To some extent, Joyce is riding on their coat tails but the Qantas that will emerge will be a far more efficient and profitable company than existed pre COVID-19.
The benefits of what Joyce is now doing will take some years to hit the bottom line because airlines are not going to return to their old turnover levels in the short term.
Around the country, without publicity, many other enterprises are doing exactly the same thing.
In the coming interim reporting season, look carefully at all the companies where you have shares to see if the board and managers have taken the opportunity of the COVID pandemic to improve the efficiency of their operations.

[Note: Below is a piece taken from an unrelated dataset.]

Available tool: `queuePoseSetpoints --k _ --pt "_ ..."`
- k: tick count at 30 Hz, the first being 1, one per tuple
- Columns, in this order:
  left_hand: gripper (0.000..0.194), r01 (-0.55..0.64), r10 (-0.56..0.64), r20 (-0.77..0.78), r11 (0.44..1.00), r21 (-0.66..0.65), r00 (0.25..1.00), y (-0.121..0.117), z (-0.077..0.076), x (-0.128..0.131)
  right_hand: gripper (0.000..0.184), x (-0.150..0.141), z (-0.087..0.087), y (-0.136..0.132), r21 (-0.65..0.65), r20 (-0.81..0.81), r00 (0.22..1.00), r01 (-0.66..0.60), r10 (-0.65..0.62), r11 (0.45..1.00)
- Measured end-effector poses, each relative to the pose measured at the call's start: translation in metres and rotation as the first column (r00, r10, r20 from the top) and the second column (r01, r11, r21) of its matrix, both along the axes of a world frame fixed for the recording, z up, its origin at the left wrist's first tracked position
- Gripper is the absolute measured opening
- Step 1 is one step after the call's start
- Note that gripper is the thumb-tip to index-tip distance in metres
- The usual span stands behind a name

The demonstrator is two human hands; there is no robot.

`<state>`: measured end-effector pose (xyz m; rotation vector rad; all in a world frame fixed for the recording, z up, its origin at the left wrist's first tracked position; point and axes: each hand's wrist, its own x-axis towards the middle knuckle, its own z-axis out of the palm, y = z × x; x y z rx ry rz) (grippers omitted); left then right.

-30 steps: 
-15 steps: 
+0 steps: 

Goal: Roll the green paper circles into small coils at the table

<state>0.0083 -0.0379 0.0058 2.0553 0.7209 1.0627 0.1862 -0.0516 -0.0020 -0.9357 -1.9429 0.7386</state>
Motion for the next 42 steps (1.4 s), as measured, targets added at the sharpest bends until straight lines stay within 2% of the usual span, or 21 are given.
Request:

Those that sit on their hands will be very vulnerable to rivals or newcomers who have a lower cost base and better marketing.
When Westpac sold out of its Pacific Island banking operation the headlines were relatively small. But those with a sense of history remember that after the merger with the CBA bank in 1982, the new organisation was called the Western Pacific Banking Corporation – or WESTPAC.
The board of the day envisaged the newly merged bank to be an important regional player. It didn’t happen.
Around the same time, ANZ purchased Grindlays Bank and it too saw itself as a regional bank and of course, NAB went to the UK.
At the time we believed we had banking talents that could be exported to the region and other countries. NAB certainly failed in the UK as did AMP. We never really tested our abilities in the region.
The lure of the home loan bonanza for local Australian banks meant the institutions did not want our managers to develop regional operations where the margins were lower and the cost of buying in was high.
So, while we have a presence in the area it is nothing like what was originally envisaged.
That means for investors who want exposure to the region then, apart from buying into exporters, including our mineral companies, you have to buy regional stocks.
Housing loans are still generating excellent profits for banks but increasingly it is a commoditised market and banks are going to have to gain their growth by becoming lower and lower cost operators or look for different markets.
At this stage, the small business cash flow lending looks the best prospect, but it will require skills banks don’t currently have.
I still feel that an opportunity was lost at both Westpac and ANZ but, as the Westpac sale shows, that is history.
Fascinatingly the regional expansion of Australian enterprises is coming out of technology companies such as Airwallex and Atlassian.
Airwallex has established a global currency banking service covering 130 countries and it is moving hard into the region.
And of course, there will be other disruptors to the existing banks.
So maybe the institutions were right and that our banks didn’t have the technology skills to ride a different market.
The money that would have been spent on regional expansion went to fully franked dividends to shareholders.